A child on a chronic transfusion program will miss at least one day of school every three to four weeks. He or she may also be on a program of iron chelation with the drug Desferoxamine, to remove the iron that accumulates from these transfusions.
Vaso-Occlusive Crisis (Pain)
Any condition that tends to cause dehydration (loss of water) may precipitate sickling in the microvasculature (small blood vessels).
- Analgesics Mild pain in younger children can often be successfully treated with acetaminophen at regular doses. With more severe pain, the usual oral regimen is a combination of codeine and acetaminophen.

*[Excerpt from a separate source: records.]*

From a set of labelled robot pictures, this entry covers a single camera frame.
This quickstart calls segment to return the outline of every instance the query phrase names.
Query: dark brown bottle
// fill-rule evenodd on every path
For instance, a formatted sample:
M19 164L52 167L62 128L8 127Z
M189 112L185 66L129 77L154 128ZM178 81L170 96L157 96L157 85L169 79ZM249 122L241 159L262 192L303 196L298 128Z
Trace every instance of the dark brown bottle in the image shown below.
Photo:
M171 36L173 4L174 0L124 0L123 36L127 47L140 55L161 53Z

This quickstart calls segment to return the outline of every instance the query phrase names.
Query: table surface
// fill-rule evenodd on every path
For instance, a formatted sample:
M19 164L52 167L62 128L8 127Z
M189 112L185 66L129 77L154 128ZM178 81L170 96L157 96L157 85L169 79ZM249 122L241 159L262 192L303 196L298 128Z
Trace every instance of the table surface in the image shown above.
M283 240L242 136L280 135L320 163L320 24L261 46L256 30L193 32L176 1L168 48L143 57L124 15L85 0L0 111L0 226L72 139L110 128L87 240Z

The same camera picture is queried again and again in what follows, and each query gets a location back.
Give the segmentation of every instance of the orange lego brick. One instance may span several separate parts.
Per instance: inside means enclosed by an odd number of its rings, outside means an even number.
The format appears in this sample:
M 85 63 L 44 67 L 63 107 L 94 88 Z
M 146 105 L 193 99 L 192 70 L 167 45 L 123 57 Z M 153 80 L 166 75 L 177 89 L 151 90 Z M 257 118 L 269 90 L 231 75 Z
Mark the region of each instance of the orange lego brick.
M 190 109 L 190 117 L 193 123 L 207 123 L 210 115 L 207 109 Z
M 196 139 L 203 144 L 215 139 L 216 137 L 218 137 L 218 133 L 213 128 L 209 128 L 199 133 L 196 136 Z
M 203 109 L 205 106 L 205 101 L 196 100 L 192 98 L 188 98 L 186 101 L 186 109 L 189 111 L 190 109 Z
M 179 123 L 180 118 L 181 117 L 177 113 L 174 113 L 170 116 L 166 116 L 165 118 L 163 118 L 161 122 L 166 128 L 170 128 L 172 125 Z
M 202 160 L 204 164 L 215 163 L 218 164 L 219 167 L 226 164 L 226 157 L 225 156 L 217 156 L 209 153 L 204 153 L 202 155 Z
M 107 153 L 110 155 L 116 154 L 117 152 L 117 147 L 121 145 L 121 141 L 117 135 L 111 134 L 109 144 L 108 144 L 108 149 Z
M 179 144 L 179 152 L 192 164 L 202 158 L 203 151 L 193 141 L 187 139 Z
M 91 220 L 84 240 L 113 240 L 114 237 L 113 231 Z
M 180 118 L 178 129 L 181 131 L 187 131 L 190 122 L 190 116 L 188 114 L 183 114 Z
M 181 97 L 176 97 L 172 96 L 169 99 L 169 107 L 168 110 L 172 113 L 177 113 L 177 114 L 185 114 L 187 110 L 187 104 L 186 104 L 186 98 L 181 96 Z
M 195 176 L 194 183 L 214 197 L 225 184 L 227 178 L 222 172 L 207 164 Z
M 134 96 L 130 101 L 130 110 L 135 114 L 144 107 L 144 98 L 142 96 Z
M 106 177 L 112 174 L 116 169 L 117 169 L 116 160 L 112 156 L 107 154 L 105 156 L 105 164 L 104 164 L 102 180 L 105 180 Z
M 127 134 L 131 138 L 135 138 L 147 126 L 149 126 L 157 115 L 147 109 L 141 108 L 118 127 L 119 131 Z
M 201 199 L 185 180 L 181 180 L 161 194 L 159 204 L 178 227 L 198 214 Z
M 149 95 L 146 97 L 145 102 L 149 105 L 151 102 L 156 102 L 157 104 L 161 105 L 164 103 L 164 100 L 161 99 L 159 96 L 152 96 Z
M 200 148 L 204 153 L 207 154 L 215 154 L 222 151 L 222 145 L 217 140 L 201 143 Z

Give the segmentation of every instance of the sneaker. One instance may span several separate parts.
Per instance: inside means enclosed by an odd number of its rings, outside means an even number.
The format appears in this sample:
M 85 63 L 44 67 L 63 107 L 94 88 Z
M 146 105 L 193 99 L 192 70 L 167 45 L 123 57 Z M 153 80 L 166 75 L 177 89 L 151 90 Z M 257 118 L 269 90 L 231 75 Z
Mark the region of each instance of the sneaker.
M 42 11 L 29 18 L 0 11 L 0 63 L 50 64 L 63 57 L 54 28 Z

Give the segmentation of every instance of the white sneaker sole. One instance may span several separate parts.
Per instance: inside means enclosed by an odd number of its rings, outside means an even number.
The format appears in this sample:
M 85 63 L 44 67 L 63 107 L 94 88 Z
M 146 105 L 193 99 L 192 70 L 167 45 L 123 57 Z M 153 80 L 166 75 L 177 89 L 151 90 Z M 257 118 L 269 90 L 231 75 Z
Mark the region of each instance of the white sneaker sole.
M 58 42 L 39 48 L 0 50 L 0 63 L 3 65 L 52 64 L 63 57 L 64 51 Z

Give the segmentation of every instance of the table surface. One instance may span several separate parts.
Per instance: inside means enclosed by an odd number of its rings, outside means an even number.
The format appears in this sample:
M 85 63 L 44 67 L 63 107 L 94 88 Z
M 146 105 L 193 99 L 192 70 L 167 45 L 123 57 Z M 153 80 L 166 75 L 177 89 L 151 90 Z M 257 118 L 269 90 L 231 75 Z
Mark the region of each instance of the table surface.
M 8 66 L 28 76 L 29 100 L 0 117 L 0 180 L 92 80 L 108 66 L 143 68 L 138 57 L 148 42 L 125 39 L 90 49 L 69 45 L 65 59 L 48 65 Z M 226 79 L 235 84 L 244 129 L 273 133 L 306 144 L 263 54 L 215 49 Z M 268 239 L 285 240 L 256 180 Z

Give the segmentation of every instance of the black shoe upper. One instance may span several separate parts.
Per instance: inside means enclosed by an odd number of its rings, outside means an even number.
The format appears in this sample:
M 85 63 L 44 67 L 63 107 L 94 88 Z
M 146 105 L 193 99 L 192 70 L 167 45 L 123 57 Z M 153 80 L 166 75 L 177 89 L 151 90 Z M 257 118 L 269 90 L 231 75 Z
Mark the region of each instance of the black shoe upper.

Most pain episodes can be successfully treated at home with oral analgesics and increased oral hydration. Severe pain may require parenteral narcotic analgesics and IV hydration. Some patients may be treated with drugs that might prevent pain crisis, such as hydroxyurea.
- Nonmedical pain management Self-hypnosis and relaxation exercises may help decrease the use of narcotic analgesics and also provide the child with a sense of control.
- Hydration Fluid intake should be increased during painful episodes. Caffeine-free soft drinks, juices, and bouillon are recommended.
Infection/Fever
Prevention or early aggressive treatment is very important. Infections will be treated with antibiotics.
- Penicillin prophylaxis (b.i.d. low dose penicillin) initiated by 3 months of age. Compliance is essential to prevent dangerous infection. Penicillin can be stopped in most patients by five years of age.
- With intercurrent infection, the physician may increase the dosage of penicillin and/or change the antibiotic.
Routine immunizations should be administered in accordance with The New Jersey State Sanitary Code, Chapter 14. It is also recommended that Hepatitis B be given in infancy as a routine part of these childhood immunizations. Administration of 23-valent pneumococcal polysaccharide vaccine should be given at 2 years of age, and repeated every three to five years until 10 years of age in all children with sickle cell disease. In a diagnosed child older than 10 years of age who has never received the vaccine, a one-time dose of 23-valent pneumococcal polysaccharide vaccine is recommended. This vaccine is given to children with sickle cell disease to help prevent infections caused by the pneumococcus.
Pneumonia/Acute Chest Syndrome
All patients with acute chest syndrome must be admitted to the hospital. Analgesics should be administered. Oxygen therapy is indicated for hypoxemia. Intravenous antibiotics and transfusions may also be necessary in treating this problem.
Splenic Sequestration
Treatment is directed toward prompt correction of hypovolemia with plasma expanders and particularly with blood transfusions. Splenectomy is considered if the child has had more than one episode.
Aplastic Crisis
Treatment is directed towards correcting the present problems. Transfusions should be given if needed. Hospitalization is not always required if the family continues follow-up visits.
Stroke
Management is aimed at early reversal of neurologic deficits and prevention of recurrence. Immediate treatment consists of intravenous hydration and transfusion to try to reverse or limit symptoms. Long-term management is aimed at prevention of a subsequent stroke.